秦清皺眉,她不懂政治,沒考慮過銀子短缺之事,她看了眼御醫道:“你先把西橋的情況稟明皇上,請皇上定奪。”
有閒王妃這塊擋箭牌,他們自然不怕,轉身進了宮。
一炷香後,高太醫帶着皇上的口諭回來:“國庫入不敷出,實在拿不出多餘的銀子,各位愛卿在想想別的辦法。”
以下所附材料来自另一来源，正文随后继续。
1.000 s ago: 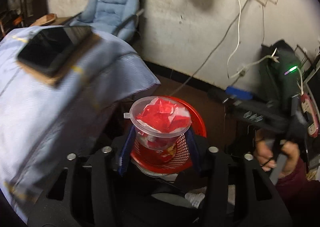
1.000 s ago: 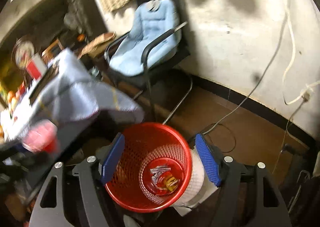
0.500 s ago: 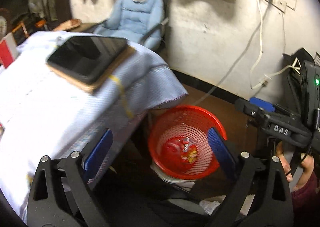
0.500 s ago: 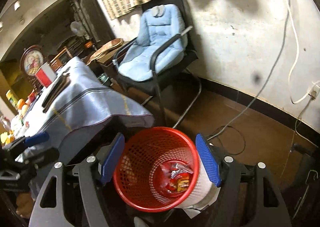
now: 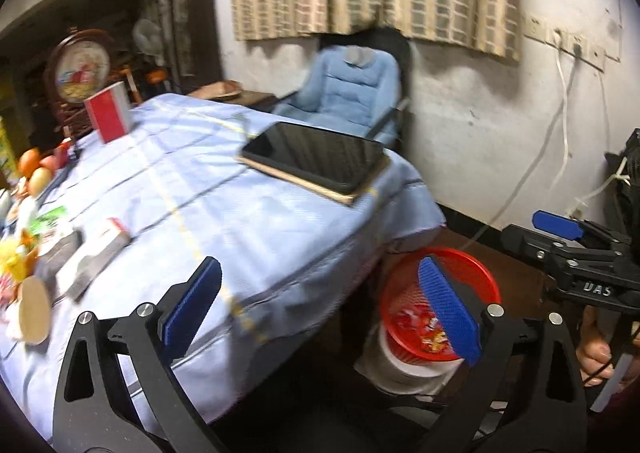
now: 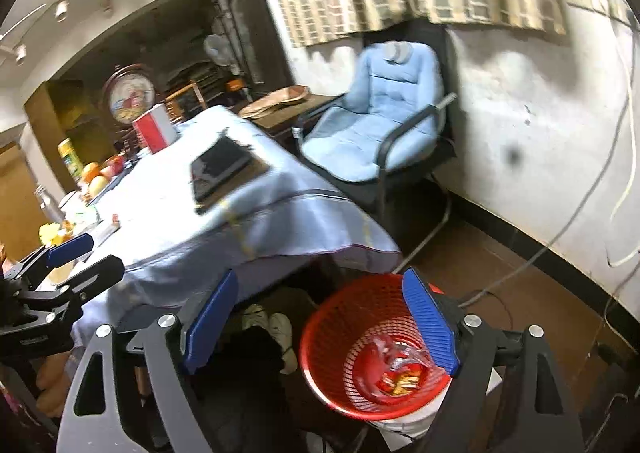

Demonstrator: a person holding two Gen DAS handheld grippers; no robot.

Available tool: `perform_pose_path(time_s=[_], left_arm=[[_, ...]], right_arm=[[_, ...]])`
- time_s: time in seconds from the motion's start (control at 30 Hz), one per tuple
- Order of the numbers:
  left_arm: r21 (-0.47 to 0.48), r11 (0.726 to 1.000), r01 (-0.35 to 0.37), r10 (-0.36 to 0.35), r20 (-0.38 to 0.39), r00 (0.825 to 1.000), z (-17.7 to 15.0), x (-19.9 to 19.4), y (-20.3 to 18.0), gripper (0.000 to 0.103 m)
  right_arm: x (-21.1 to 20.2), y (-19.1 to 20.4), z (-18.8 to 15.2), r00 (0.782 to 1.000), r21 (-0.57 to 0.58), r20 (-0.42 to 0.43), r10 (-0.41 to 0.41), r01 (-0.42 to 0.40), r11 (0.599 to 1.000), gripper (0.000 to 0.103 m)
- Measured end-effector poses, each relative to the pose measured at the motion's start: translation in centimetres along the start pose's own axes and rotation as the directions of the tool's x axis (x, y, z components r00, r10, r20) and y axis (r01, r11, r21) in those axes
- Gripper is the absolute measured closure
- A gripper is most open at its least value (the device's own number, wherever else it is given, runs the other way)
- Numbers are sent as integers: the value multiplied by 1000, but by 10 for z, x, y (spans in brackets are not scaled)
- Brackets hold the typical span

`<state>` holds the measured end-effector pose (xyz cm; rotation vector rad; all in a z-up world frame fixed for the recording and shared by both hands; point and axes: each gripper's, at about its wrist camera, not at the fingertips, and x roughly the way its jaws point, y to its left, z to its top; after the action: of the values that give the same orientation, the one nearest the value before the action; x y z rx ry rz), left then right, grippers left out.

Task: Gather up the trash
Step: 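Move both tools back over the table toward the remaining trash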

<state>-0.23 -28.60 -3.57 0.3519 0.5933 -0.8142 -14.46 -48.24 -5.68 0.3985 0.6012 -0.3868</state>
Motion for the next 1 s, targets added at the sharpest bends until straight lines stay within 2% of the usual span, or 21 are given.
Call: perform_pose_path(time_s=[0.27, 0.43, 0.57, 0.73, 0.8, 0.9, 1.0], left_arm=[[-92, 988, -126, 130, 41, 991, -17, -31, 48, 7], [-170, 963, -207, 215, 29, 976, -34, -46, 92, 7], [-257, 927, -274, 282, -6, 959, -49, -55, 138, 7], [-390, 838, -381, 379, -86, 921, -75, -66, 215, 7], [-447, 800, -402, 382, -138, 914, -86, -64, 246, 7], [-497, 773, -394, 352, -182, 918, -95, -60, 274, 7], [-503, 790, -351, 301, -182, 936, -94, -57, 284, 7]], right_arm=[[-12, 68, 11, 997, -123, 25, 73, -70, 990, 13], [-6, 116, 15, 990, -196, 6, 140, -136, 971, 10], [4, 153, 13, 983, -258, -25, 180, -180, 949, 8], [29, 202, 11, 966, -314, -91, 241, -258, 914, 8], [38, 217, 12, 958, -325, -113, 263, -285, 901, 8], [51, 243, 13, 945, -344, -144, 295, -327, 880, 8], [59, 263, 12, 936, -364, -157, 314, -350, 863, 8]])
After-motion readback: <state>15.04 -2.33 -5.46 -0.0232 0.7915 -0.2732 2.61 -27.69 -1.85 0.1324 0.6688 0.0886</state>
KAO,秦清直接爆粗口。毫不猶豫的看向身後的林海,吩咐道:“把閒王府能用的銀錢都拿出來,若不夠,去沈嬤嬤那把我的嫁妝賣了,找些人,在空地搭帳篷,還有米,饅頭。”
“是,王妃。”林海領命。
身邊的幾位御醫一怔,高御醫最先反應過來,吩咐身邊的小廝回去取銀子,緊接着幾位御醫也跟着派人回去取銀子。
厲修寒接到消息,帶着京兆府的府兵來幫忙,楚家兄妹更是第一時間捐出兩萬兩白銀,調動楚家僕役過來幫忙。
秦清命人在西橋口,發放口罩,沒有的邊用棉布捂住口鼻。
此等善事,京中各府的眼線又怎會落後。
秦太師府,太傅府,尚書府,太子妃柳家,明王妃餘家,還有次輔米家陸續捐錢送人。
一時間西橋人羣涌動,厲修寒身爲京兆府府尹,負責京中安全,在西橋指揮。秦清帶領真個太醫院御醫研究對策。
楚香蓮和文王妃趕來,得了令,在空地上架起鍋,開始熬粥。
西橋的百姓突然有了主心骨,知道朝廷沒有放棄他們,規規矩矩的排隊,沒有染病的百姓,自發的幫忙熬粥,清理衛生。
染病的百姓,不哭不鬧,按照御醫的吩咐,好好吃藥。
一時間原本民怨沸騰的西橋,井然有序。
衆人頭頂雖還頂着烏雲,可心裏卻裝着陽光。
秦清猶如神女下凡,給了西橋百姓希望,更爲皇上挽回顏面。